= WHAT THE TASK REQUIRES =
Reproduce, exactly and in full, only the lines below from the one containing "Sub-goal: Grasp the" through the one containing "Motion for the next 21".

AVAILABLE DATA: Begin

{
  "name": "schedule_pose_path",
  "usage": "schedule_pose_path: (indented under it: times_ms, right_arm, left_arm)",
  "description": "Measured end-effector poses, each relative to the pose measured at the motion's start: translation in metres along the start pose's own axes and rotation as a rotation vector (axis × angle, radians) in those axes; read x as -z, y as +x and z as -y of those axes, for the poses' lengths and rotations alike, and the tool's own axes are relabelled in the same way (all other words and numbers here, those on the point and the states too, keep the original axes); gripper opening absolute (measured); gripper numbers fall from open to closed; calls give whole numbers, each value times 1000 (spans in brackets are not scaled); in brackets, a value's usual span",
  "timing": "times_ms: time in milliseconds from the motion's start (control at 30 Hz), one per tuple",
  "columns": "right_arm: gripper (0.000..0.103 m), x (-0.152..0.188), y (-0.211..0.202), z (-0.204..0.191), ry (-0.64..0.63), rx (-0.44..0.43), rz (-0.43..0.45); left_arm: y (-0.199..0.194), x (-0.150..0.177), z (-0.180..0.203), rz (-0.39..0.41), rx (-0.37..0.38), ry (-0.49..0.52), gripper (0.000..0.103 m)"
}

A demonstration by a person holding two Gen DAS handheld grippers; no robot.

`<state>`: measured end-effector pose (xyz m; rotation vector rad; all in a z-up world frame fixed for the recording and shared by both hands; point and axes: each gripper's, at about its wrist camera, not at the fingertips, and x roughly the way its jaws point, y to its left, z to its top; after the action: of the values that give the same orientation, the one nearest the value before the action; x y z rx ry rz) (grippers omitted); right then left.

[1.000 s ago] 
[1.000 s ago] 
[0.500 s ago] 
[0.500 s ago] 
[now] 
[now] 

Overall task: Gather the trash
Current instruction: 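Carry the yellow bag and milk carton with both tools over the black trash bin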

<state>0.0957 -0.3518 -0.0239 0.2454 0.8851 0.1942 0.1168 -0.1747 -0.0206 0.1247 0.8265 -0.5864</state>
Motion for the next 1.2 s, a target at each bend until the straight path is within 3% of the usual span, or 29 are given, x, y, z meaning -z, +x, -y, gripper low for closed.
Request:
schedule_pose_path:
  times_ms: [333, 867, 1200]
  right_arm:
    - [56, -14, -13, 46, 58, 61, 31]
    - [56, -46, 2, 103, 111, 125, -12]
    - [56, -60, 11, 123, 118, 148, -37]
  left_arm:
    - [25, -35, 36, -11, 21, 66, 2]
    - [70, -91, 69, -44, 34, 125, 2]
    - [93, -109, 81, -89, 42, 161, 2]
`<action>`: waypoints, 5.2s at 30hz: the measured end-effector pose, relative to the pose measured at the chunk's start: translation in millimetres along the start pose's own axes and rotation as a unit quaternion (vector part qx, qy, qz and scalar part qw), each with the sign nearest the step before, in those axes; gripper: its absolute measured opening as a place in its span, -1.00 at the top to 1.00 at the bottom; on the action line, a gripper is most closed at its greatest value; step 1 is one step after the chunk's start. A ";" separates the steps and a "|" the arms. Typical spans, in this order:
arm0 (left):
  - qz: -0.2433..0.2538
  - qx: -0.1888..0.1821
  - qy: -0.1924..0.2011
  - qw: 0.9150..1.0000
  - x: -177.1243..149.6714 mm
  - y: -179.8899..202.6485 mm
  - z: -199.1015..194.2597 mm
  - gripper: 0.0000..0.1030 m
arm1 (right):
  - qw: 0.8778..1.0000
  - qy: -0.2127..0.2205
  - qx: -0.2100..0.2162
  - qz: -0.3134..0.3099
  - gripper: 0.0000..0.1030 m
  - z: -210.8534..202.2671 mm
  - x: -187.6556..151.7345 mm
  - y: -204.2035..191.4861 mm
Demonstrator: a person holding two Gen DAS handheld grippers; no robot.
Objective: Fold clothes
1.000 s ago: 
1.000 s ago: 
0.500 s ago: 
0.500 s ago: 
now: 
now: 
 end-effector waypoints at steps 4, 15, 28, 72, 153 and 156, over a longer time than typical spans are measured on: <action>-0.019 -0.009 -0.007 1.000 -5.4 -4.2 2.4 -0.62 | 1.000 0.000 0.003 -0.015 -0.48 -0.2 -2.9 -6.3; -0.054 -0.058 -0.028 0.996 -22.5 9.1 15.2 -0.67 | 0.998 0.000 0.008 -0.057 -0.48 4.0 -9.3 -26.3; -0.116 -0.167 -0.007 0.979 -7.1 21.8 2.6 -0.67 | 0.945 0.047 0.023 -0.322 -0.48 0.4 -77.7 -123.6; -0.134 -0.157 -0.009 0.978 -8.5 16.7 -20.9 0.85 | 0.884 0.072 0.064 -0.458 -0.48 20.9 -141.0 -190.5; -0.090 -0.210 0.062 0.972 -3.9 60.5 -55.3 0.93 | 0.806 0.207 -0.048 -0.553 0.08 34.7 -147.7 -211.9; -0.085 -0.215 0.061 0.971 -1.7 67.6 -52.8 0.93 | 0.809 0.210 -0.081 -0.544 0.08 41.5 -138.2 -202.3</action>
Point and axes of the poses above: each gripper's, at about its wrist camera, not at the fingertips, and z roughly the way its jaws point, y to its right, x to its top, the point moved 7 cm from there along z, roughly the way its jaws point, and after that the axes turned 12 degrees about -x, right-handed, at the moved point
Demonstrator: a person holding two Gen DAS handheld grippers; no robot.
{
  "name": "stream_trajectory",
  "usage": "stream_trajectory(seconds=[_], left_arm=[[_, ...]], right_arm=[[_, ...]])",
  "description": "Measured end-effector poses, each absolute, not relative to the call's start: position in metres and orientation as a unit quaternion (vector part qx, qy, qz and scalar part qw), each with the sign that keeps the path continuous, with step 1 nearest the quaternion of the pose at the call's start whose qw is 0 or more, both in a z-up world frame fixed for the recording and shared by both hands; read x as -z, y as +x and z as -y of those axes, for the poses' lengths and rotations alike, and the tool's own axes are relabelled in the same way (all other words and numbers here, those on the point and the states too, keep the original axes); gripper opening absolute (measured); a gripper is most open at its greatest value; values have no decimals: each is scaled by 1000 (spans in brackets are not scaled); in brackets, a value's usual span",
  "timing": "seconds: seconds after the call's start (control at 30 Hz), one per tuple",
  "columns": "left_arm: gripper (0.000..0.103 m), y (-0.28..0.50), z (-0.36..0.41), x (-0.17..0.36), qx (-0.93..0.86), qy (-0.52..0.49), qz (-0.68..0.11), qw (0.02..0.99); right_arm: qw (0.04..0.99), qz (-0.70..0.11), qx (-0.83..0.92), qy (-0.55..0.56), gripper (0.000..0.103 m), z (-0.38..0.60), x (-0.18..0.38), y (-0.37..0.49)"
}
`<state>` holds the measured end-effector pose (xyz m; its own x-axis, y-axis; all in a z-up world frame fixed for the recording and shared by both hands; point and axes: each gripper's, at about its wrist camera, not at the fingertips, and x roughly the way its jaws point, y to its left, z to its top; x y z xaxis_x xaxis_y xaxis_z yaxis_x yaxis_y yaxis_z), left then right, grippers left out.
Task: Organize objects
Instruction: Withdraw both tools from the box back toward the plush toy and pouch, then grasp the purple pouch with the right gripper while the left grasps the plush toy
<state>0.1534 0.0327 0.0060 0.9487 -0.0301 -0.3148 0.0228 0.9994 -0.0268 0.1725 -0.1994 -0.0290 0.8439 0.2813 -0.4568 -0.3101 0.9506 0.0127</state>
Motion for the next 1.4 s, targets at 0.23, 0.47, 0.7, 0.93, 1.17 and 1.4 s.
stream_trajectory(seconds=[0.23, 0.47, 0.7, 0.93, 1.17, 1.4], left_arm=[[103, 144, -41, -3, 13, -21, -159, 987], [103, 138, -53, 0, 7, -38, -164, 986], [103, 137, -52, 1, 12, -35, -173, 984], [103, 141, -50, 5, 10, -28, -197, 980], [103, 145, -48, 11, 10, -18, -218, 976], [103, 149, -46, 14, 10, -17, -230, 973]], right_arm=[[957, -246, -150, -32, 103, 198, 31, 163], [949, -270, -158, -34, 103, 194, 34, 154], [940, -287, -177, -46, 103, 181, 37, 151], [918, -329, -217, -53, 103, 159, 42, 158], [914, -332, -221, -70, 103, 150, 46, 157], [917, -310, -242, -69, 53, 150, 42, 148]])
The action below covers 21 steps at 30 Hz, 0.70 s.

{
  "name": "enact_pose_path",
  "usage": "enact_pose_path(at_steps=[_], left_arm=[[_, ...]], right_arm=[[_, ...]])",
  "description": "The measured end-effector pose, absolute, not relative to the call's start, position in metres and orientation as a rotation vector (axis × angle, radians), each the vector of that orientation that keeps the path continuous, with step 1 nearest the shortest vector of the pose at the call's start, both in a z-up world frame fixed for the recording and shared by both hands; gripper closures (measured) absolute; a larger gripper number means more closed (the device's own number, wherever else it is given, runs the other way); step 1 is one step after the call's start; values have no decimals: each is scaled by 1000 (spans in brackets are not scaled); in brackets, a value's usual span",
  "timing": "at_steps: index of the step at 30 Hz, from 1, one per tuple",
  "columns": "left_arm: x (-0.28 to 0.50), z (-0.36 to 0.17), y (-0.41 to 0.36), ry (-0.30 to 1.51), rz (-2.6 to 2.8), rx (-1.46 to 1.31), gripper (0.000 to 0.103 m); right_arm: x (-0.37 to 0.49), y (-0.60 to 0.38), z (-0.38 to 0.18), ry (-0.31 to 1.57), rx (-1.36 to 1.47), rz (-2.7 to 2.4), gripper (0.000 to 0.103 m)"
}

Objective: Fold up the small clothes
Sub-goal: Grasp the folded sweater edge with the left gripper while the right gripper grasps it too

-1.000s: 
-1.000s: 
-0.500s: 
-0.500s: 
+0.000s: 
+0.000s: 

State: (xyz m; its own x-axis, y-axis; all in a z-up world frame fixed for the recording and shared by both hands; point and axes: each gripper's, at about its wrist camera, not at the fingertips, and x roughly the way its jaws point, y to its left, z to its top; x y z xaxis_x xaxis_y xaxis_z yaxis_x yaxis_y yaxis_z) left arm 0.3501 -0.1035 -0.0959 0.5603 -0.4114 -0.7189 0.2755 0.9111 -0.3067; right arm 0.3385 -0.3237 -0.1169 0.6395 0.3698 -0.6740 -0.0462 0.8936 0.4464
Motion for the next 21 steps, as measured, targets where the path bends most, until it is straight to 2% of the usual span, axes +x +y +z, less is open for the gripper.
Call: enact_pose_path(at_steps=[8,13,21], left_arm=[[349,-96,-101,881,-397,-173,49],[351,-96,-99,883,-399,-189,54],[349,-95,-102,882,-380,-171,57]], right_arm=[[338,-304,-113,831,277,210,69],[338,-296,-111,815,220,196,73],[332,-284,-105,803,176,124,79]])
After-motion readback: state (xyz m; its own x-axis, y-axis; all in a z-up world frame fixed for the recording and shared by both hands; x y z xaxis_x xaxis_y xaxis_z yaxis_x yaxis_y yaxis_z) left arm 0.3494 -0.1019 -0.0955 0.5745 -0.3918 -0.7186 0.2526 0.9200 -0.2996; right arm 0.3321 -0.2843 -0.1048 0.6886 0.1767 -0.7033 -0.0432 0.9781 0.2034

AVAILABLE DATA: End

= WRITTEN SOLUTION =
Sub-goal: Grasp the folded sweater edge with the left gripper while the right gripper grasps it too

-1.000s: 
-1.000s: 
-0.500s: 
-0.500s: 
+0.000s: 
+0.000s: 

State: (xyz m; its own x-axis, y-axis; all in a z-up world frame fixed for the recording and shared by both hands; point and axes: each gripper's, at about its wrist camera, not at the fingertips, and x roughly the way its jaws point, y to its left, z to its top; x y z xaxis_x xaxis_y xaxis_z yaxis_x yaxis_y yaxis_z) left arm 0.3501 -0.1035 -0.0959 0.5603 -0.4114 -0.7189 0.2755 0.9111 -0.3067; right arm 0.3385 -0.3237 -0.1169 0.6395 0.3698 -0.6740 -0.0462 0.8936 0.4464
Motion for the next 21 steps, as measured, targets where the path bends most, until it is straight to 2% of the usual span, axes +x +y +z, less is open for the gripper.

What this exercise needed has been supplied.